Work out how many lines of the records contain "single". Answer with the number and nothing else.
*** Opening Entries supplied ***
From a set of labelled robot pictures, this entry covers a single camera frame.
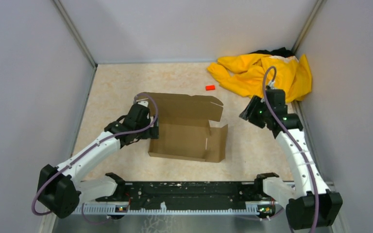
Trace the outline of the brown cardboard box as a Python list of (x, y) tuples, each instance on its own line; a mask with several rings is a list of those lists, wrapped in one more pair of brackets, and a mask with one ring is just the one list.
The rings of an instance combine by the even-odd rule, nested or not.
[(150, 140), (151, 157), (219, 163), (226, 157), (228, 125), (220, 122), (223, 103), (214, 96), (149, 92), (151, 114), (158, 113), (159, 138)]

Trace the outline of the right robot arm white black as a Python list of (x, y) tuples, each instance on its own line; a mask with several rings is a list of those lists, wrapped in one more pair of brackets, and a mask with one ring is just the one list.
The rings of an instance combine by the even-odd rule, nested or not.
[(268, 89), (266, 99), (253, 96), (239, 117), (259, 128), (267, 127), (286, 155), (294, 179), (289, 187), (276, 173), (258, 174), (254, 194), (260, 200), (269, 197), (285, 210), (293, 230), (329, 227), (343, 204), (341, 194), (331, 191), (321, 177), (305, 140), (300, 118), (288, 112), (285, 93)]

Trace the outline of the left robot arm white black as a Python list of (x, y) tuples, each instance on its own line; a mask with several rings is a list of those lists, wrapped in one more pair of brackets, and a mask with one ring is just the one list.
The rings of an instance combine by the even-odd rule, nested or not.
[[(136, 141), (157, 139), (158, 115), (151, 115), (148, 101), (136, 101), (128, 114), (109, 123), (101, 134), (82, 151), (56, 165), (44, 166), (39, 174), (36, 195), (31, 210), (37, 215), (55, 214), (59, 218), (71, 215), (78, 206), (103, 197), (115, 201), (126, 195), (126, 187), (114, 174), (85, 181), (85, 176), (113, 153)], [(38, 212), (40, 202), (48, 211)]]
*** Closing Entries supplied ***
*** Opening Entries supplied ***
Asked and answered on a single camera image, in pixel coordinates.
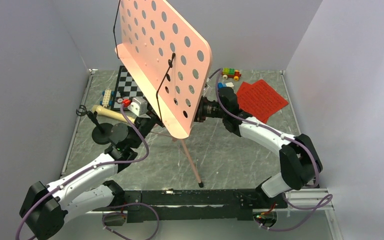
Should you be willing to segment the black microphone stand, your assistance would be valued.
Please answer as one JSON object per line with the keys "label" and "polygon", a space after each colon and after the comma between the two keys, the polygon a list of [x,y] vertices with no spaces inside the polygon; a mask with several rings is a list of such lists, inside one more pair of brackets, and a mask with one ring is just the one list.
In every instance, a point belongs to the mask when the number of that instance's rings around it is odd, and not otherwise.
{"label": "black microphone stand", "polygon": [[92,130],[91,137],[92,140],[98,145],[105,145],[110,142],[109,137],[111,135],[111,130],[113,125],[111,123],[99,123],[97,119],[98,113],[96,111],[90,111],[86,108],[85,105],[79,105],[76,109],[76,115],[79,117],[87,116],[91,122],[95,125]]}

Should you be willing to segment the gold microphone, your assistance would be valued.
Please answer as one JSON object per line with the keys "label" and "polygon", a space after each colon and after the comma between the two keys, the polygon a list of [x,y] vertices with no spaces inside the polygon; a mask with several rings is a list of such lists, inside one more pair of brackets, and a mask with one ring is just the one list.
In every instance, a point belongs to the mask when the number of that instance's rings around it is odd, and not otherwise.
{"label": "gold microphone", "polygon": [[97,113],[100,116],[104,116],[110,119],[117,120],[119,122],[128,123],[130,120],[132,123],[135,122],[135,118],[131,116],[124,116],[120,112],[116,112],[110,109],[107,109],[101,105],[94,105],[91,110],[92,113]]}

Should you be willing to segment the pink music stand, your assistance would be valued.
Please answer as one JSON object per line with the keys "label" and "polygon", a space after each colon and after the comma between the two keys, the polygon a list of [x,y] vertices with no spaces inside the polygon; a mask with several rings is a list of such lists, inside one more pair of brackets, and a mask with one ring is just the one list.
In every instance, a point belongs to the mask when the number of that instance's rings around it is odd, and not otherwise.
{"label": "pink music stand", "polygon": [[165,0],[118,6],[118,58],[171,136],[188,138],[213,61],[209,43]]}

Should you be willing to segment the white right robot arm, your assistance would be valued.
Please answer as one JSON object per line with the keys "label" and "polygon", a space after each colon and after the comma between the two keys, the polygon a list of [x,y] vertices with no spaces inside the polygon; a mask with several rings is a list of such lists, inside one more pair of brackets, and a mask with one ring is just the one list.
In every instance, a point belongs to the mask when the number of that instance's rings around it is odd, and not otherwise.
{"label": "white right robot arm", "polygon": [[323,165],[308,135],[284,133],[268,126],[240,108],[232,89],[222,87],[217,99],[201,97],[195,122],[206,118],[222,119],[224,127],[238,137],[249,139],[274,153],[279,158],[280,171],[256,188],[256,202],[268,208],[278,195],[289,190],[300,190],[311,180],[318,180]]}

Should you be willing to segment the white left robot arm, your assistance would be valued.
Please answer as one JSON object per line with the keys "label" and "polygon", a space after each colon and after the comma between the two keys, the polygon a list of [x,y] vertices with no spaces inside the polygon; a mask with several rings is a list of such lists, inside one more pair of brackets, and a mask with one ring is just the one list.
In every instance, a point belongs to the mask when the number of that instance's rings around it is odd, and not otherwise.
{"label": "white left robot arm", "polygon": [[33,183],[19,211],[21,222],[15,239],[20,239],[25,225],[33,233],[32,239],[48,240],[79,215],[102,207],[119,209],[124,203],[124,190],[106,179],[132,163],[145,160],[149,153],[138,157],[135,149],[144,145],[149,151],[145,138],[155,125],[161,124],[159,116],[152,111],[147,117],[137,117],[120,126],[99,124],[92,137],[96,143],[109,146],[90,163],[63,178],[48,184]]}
*** Closing Entries supplied ***
- Your response: 2